Railway station in Misawa, Aomori Prefecture, Japan

Misawa Station (三沢駅, Misawa-eki) is a railway station and major stop along the Aoimori Railway Line in the city of Misawa in Aomori Prefecture, Japan. It is operated by the third sector railway operator Aoimori Railway Company.

==Lines==
Misawa Station is one of six principal stations served by the Aoimori Railway Line, and is 46.9 kilometers from the terminus of the line at Aomori Station. It is 664.2 kilometers from Tokyo Station.

==Station layout==
Misawa Station has one ground-level island platform and one ground-level side platform serving three tracks with an elevated station building built over the tracks. The station is staffed The station building has a ticket office, as well as automatic ticket machines.

===Platforms===

| 1 | ■ Aoimori Railway Line | For Noheji and Aomori |
| 2 | ■ Aoimori Railway Line | For Hachinohe |
| 3 | ■ Aoimori Railway Line | (siding) |

==History==
Misawa Station was opened on 1 April 1896 as the Furumaki Station (古間木駅, Furumaki-eki) on the Nippon Railway.
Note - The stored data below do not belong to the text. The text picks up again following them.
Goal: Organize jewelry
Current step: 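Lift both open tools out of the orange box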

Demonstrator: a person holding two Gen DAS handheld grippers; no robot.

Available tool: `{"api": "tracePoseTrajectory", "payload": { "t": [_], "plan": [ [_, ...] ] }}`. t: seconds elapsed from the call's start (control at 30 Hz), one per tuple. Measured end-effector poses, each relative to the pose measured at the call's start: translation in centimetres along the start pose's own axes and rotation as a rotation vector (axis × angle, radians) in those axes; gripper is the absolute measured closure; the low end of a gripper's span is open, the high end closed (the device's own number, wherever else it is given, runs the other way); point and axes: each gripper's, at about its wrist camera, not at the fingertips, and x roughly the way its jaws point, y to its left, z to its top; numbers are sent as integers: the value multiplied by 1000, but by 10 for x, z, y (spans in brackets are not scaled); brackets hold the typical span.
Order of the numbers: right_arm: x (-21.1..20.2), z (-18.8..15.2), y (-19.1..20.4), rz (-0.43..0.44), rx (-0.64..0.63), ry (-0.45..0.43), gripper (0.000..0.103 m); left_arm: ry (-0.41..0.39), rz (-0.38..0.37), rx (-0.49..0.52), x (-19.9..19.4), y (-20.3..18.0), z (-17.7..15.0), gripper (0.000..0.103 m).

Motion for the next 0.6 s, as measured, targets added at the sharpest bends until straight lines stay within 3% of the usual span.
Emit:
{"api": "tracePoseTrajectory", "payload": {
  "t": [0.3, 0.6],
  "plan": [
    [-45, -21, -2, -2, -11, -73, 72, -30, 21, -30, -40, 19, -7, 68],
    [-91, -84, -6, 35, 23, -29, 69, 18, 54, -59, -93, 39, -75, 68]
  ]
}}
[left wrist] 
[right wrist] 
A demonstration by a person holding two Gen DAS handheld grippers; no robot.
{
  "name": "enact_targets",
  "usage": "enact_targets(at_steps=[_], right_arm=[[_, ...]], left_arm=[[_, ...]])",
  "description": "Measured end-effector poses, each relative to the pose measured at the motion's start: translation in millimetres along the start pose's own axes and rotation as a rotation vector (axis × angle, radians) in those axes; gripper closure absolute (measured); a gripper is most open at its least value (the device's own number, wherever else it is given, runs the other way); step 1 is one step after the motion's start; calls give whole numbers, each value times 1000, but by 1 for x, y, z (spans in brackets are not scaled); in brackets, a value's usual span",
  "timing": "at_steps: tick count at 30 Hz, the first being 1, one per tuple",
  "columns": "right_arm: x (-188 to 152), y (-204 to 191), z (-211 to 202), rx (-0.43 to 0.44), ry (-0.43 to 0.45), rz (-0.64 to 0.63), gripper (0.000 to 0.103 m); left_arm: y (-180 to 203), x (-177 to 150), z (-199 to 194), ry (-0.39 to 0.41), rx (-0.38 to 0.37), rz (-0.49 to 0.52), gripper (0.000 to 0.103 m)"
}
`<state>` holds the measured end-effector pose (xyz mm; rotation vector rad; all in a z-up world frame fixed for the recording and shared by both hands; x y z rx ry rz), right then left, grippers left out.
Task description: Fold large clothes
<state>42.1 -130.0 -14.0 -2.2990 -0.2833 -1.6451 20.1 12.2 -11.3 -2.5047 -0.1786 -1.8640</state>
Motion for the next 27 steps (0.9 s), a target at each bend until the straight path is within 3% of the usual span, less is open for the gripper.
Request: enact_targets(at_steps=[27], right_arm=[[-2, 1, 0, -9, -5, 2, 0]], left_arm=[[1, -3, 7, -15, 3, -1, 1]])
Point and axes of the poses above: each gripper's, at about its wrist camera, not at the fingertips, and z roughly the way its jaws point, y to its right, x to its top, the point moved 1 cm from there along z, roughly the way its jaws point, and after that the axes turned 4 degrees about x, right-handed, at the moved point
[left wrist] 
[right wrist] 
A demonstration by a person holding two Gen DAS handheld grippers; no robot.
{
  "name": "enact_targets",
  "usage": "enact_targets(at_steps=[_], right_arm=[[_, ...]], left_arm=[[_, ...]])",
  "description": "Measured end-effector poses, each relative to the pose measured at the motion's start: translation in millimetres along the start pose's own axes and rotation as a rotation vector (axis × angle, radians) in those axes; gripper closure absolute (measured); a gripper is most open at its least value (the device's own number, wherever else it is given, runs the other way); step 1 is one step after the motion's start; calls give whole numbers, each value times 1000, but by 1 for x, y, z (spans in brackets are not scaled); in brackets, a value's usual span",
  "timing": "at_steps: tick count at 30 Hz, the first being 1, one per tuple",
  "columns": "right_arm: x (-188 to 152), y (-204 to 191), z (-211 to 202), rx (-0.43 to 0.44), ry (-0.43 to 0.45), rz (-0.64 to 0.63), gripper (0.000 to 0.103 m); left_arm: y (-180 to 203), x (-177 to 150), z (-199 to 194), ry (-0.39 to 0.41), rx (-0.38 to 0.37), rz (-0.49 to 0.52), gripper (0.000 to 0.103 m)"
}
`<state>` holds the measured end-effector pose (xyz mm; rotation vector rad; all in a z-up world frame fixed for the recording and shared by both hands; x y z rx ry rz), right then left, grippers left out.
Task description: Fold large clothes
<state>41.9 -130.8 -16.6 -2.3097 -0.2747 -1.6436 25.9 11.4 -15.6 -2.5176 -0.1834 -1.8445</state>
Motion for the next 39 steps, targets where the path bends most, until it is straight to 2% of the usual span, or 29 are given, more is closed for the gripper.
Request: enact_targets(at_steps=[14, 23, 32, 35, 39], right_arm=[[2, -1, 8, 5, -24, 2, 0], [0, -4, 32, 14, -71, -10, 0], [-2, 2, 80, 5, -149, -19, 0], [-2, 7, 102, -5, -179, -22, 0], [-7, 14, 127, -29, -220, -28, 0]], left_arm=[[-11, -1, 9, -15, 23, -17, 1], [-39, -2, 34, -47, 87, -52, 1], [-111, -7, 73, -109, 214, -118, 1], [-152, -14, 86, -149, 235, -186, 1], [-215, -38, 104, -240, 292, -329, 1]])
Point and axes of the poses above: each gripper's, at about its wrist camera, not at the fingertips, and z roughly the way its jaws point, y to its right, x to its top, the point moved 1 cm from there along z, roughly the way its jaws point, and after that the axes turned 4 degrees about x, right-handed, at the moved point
It became a station on the Tōhoku Main Line of Japanese Government Railways (JGR), the pre-war predecessor to the Japanese National Railways (JNR), when the Nippon Railway was nationalized on 1 July 1906. On 4 September 1922 it became a joint station, when the Towada Railway (present-day Towada Kankō Electric Railway, also known as Tōtetsu) connected Furumaki with Towadashi Station. The Tōtetsu Furumaki Station was relocated 120 meters away on 1 October 1926 and a new station building was completed on 1 January 1959. The Tōtetsu station was renamed Misawa Station on 1 March 1961 and the JNR station followed on 20 March of the same year. With the privatization of the JNR on 1 April 1987, the JNR Misawa Station came under the operational control of East Japan Railway Company (JR East) and Japan Freight Railway Company (JR Freight). Freight services were discontinued in June 2006. The control of the Tōhoku Main Line (between Hachinohe and Aomori) was transferred to Aoimori Railway on 4 December 2010, the day the Tōhoku Shinkansen was extended to . On 1 April 2012 Towada Kankō Electric Railway discontinued its railway business. The station building was expanded following the opening of a plaza extension on 4 April 2020.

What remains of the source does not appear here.